▸ **ABOUT THIS EXERCISE**
Take every line in the entries that includes the word "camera" and copy it.

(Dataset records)
+ + + + + + +
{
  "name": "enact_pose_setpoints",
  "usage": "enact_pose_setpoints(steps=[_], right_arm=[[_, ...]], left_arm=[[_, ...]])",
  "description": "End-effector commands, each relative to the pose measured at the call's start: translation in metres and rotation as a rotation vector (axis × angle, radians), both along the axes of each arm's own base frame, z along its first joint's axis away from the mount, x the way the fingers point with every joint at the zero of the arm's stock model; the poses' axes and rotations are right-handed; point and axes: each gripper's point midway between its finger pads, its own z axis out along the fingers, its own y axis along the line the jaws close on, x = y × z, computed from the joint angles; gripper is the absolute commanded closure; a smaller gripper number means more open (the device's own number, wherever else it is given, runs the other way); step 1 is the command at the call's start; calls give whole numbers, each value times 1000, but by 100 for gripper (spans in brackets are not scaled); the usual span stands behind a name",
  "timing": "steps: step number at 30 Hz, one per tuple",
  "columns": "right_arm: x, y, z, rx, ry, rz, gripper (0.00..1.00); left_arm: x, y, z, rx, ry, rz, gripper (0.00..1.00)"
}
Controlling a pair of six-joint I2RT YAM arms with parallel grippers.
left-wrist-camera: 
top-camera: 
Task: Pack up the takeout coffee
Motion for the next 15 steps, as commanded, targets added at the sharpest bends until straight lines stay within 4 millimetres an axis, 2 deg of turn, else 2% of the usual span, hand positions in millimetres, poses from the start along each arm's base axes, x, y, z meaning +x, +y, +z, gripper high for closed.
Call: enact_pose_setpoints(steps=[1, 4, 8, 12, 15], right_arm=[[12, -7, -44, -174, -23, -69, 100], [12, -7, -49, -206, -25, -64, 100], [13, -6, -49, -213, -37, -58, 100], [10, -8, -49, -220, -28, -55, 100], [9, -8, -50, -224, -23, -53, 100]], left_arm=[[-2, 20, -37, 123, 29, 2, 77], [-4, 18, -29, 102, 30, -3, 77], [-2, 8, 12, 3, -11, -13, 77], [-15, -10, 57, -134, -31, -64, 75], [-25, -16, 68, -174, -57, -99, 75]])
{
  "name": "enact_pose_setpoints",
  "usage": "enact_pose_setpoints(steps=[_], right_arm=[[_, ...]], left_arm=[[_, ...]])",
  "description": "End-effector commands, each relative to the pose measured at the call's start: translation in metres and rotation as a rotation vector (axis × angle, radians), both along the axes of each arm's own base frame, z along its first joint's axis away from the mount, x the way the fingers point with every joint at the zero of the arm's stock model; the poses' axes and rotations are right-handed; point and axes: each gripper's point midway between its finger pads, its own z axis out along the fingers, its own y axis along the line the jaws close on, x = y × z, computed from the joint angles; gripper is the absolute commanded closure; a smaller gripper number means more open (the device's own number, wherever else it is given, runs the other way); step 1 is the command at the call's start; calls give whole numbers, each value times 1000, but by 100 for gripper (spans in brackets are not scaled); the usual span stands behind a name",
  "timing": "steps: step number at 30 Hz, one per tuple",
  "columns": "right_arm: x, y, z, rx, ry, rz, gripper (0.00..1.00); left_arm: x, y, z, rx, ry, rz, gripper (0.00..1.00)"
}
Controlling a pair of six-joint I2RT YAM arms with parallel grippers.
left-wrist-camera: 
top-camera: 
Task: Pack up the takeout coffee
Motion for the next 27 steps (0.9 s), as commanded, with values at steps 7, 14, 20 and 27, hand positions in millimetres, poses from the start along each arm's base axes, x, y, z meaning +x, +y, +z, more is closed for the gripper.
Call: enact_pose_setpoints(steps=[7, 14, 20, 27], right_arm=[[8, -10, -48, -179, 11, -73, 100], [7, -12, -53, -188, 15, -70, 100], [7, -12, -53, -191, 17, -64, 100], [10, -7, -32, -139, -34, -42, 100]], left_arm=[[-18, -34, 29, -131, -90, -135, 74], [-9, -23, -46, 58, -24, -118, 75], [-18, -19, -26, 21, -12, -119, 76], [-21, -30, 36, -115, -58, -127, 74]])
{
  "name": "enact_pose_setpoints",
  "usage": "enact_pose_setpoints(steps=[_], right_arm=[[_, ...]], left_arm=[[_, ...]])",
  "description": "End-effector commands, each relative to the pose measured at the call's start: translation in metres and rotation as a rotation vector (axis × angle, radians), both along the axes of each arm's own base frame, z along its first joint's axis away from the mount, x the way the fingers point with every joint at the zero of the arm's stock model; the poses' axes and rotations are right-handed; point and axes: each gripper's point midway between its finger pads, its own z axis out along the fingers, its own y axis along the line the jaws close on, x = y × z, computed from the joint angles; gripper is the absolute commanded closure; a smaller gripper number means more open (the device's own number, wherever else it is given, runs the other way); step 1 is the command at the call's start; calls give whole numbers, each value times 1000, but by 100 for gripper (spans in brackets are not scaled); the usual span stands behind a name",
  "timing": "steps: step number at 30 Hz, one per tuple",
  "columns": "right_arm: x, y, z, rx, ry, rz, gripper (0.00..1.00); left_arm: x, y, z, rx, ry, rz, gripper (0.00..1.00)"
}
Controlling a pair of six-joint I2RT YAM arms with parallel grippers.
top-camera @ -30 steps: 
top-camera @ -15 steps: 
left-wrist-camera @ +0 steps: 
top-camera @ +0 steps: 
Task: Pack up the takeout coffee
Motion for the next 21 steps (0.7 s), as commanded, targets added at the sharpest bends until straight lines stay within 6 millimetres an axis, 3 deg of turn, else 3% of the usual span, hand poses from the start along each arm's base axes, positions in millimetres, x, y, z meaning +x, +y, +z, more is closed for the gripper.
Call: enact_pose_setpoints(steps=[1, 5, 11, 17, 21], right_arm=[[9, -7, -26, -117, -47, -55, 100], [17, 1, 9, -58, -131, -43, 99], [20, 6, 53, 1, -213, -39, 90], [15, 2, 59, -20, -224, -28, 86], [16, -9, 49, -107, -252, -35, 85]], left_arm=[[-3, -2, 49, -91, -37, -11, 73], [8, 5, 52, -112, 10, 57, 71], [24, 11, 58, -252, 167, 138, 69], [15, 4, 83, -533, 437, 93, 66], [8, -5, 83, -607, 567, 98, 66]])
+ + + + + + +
▸ **WRITTEN REPLY**
left-wrist-camera: 
top-camera: 
left-wrist-camera: 
top-camera: 
top-camera @ -30 steps: 
top-camera @ -15 steps: 
left-wrist-camera @ +0 steps: 
top-camera @ +0 steps: 

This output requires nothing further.